Soon after, Chesterman made use of both chemotherapy and nursing auxiliaries to fight the epidemic of yaws in the same region. Rather than relying on the improvement of standards of living and public hygiene, Chesterman advocated for the mass use of chemotherapy, which complements his support for the motto "prevention is better than cure". He also believed that the development of a programme of simple health posts that functioned through the service of trained and supervised medical auxiliaries would support the adoption of Western medicine in tropical Africa. This model would be further developed by Stanley George Browne in Nigeria leading to Chesterman's design being implemented to manage infectious diseases across the continent.

== Life after missions ==
In 1936, Chesterman departed from Yakusu and left his missionary work behind.
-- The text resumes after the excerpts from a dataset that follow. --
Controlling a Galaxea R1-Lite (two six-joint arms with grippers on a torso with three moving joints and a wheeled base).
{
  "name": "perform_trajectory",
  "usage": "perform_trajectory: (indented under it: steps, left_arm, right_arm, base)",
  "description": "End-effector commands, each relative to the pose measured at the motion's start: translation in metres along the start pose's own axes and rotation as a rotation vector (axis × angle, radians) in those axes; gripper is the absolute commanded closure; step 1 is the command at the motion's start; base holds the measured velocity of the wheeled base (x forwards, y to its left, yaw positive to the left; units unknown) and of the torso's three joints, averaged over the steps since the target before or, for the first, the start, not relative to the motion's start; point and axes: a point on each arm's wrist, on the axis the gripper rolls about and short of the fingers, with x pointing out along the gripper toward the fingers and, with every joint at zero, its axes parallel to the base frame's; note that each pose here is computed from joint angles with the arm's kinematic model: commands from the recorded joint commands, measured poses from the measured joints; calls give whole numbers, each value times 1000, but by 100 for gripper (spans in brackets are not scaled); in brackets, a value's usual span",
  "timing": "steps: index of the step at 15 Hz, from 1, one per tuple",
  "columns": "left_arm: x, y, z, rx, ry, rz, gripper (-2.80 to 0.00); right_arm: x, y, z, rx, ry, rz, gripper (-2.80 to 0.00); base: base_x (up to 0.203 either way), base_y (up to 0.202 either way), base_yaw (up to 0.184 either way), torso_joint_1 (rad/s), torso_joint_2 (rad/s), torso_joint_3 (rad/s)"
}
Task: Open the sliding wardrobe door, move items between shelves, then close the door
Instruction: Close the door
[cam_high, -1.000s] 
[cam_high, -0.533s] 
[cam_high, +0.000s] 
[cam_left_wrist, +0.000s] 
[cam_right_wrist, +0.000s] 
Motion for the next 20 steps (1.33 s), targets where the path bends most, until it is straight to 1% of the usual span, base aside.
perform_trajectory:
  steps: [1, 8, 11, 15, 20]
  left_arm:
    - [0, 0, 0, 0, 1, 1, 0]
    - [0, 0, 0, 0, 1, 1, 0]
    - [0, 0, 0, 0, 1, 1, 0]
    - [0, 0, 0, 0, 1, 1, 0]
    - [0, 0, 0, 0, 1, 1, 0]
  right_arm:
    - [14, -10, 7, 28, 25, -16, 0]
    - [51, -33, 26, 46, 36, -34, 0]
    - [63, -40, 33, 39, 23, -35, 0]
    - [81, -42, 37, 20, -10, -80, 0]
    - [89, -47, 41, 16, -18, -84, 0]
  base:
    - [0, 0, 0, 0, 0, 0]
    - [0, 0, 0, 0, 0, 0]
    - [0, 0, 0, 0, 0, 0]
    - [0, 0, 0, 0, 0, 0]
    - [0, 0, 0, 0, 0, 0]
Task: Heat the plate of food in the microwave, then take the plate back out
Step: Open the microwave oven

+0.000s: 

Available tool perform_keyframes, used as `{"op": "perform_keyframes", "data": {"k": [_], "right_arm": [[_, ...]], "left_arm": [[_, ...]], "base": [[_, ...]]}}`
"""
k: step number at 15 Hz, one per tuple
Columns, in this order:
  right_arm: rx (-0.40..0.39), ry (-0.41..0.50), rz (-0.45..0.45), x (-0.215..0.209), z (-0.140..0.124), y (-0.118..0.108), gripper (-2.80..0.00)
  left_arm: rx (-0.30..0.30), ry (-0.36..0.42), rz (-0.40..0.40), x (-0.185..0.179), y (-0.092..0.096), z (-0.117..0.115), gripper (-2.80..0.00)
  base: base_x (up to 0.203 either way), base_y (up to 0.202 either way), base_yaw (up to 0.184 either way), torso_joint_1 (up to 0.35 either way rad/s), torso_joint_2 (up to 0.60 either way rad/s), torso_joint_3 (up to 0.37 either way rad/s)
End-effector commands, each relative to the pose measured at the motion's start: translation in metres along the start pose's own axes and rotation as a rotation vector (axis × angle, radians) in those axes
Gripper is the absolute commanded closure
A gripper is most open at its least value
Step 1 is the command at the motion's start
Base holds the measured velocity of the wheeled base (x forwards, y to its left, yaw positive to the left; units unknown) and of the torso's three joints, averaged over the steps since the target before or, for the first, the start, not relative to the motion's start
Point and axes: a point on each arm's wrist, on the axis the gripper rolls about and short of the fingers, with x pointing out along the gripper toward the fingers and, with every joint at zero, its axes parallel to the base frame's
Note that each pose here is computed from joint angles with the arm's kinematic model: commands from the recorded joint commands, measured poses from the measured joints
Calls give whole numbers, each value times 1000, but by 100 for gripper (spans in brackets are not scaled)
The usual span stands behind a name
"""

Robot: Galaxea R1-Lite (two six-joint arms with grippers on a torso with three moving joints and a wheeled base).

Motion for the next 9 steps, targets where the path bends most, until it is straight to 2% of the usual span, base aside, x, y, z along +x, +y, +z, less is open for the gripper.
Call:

He was called by the Baptist Missionary Society to go to London to take up the position of the office of medical secretary and medical officer. During his time at the base in London, he participated in policy formulation in both missionary and colonial medicine.

On his return, Chesterman involved himself in a variety of efforts that led to his legacy. In 1938, Chesterman attended the World Council of Churches meeting in Madras, where he persuaded Ida Scudder to allow the admittance of men students to the Vellore Women's Medical College. Chesterman joined a general practice in Buckinghamshire owing to the emergence of World War II. However, after the war, he became a renowned consultant in the subject of tropical medicine and was in great demand by the Colonial Office, insurance companies and foreign governments. It is reported that he was called to treat Mahatma Gandhi because of his expertise in tropical medicine.

Chesterman was offered the position of a lecturer in tropical medicine by the Middlesex Hospital. He contributed greatly as an active member of the Royal Society of Tropical Medicine and Hygiene, and became appointed as the vice-president of the Society from 1951 to 1953. He became the president of the Hunterian Society from 1966 to 1967.

Owing to the lack of books for the purposes of training the auxiliaries through his strategy, Chesterman wrote his own textbook titled African Dispensary Handbook (1929), which was revised and re-issued under the tile Tropical Dispensary Handbook for wider use. His new book was published in seven English editions and was also translated into French, Portuguese and Spanish. Additionally, he published a variety of articles on tropical medicine, as well as In the Service of Suffering, a popular history of medical missions.

In addition to these contributions, he took on more responsibilities and positions: the president of the Medical Missionary Association, vice-president of the Leprosy Mission, supporter of the Friends of Vellore, the chairman of the Albert Schweitzer Hospital Fund, and a member of the colonial advisory medical committee.

During World War II, Chesterman moved his family to Chalfont St Giles in Buckinghamshire. With the passing of the war, he moved to and lived in Hampstead. There, he and his wife became members of Heath Street Baptist Church. He was an honorary Fellow in the Royal Academy of Music. He received the Order of the British Empire in 1917. In 1974 he was knighted (Knight Bachelor) by Queen Elizabeth II in recognition of his services to tropical medicine. On 20 July 1983 Chesterman died at Bushey Health, Hertfordshire. He was cremated at Hendon, London, on 27 July.